Julio Rodriguez: Cheryl, você aumentou para $45.000 com AQ e Scott pagou. Que tipo de mão você achava que ele tinha?

Cheryl Deleon:
Quando ele pagou, imaginei que ele tivesse um par pequeno.

JR: Scott, o que lhe fez pagar com uma mão tão especulativa como 86?

Scott Clements:
Ela vinha jogando de forma muito sólida, e eu estava esperando um flop alto para tentar ganhar um grande pote. O fato de estarmos na bolha da TV aumentava a probabilidade de um blefe dar certo. Aparecer na TV é importante para muitos jogadores — às vezes mais importante do que a colocação.

JR: Então, o flop veio Q94 e Scott pediu mesa.

CD:
Nesse momento eu apostei $80.000, achando que a mão estava acabada e que iríamos para a próxima.

SC: Eu decidi aumentar apenas um pouco, para $175.000, pois não achava que ela fosse simplesmente pagar um aumento se tivesse uma mão grande como uma trinca, então eu descobriria imediatamente se o flop a tinha beneficiado. A aposta dela indicava que ela tinha jogo, mas que não estava em busca de muita ação – não por causa do montante, mas pela velocidade da aposta dela, e do comportamento que ela projetou para mim enquanto apostava.

JR: O turn chegou trazendo o 9, e Scott apostou. Scott, o que lhe fez apostar $300.000?

SC:
Eu sempre tento manter os estoques de fichas das pessoas na mente. Eu não sabia exatamente qual era o stack dela, mas sabia aproximadamente o quanto ela tinha. A aposta de $300.000 não iria comprometê-la com o pote, e, a não ser que minha leitura anterior estivesse errada, o 9 não ajudou a mão dela.

CD: Quando ele apostou $300.000, eu demorei um pouco antes de pagar. Eu estava tentando conseguir alguma informação dele, mas ele não me dava nada.

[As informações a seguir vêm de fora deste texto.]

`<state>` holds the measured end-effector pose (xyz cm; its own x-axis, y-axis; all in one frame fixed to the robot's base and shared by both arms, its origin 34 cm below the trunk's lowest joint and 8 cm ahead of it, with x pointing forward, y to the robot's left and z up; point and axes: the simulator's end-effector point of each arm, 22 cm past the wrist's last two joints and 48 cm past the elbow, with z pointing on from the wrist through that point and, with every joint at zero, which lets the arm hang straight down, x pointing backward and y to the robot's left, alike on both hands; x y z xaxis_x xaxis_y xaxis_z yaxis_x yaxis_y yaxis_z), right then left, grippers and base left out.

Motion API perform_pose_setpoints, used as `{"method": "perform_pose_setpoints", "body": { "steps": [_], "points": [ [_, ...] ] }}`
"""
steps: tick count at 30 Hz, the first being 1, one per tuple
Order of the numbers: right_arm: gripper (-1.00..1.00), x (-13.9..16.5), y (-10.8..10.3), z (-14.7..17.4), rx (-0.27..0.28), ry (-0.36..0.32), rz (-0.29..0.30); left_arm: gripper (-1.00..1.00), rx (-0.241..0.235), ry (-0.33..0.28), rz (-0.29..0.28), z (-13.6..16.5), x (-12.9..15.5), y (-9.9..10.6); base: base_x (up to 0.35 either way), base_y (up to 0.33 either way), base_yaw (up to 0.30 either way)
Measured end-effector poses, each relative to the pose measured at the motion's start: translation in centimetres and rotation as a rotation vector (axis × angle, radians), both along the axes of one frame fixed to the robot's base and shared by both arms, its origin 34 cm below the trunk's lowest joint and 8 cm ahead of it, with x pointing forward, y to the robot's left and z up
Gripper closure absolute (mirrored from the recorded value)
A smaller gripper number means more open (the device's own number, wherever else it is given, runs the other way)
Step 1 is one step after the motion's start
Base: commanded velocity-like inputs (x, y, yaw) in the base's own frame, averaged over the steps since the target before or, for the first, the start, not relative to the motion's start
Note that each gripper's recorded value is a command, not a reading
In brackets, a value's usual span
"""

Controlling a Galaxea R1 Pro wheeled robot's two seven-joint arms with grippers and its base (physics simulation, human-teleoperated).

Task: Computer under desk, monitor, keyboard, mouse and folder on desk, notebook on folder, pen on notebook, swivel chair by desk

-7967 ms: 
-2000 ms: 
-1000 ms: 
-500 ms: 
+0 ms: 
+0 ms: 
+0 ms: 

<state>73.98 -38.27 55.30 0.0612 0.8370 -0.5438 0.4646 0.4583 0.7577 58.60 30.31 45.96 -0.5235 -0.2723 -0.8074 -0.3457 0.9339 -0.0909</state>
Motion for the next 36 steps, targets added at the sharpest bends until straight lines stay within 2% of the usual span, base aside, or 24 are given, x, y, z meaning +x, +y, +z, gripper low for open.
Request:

JR: O river foi o K, e Scott foi de all-in com $1,2 milhão. Cheryl tinha cerca de $1 milhão ainda. Scott, você já estava decidido a empurrar todas as fichas de qualquer maneira, ou estava esperando uma carta perigosa para poder fingir?

SC:
Eu iria continuar com minha leitura de que ela não iria de all-in na bolha da TV sem ter um monstro em mãos. Se uma dama tivesse aparecido no river, eu não teria voltado tudo, pois ela provavelmente a ajudaria. Eu achava que ela só pagaria se tivesse K-K e o river a tivesse dado um full house.

JR: Cheryl, depois de cinco longos minutos, você finalmente decidiu dar fold. Que fatores você levou em consideração no river?

CD:
Eu demorei muito cogitando cada possibilidade de combinação de cartas possível que ele pudesse ter que o permitisse apostar tão alto no river. Eu sei que, quando eu tenho uma mão forte na quinta carta, aposto alto, imaginando que, se pagarem a aposta, vale a pena maximizar o valor. Eu realmente não achei que ele arriscaria virtualmente todo o estoque na bolha da TV. Por fim, eu achei que ele tivesse J-10 e descartei minha mão.

JR: Nesse momento, Scott mostrou seu blefe e Cheryl com raiva bateu na mesa, revoltada. Scott, por que mostrar o blefe?

SC:
Uma razão para mostrar era induzir loose calls em minhas grandes apostas. Um blefe como esse é sempre raro para mim. Isso faz com que os jogadores sempre questionem minhas apostas. Eu também percebi como foi difícil para ela desistir, então achei que, se mostrasse, ela ficaria mais propensa a tomar decisões erradas no futuro, e eu teria uma chance em seis de lucrar com uma má decisão.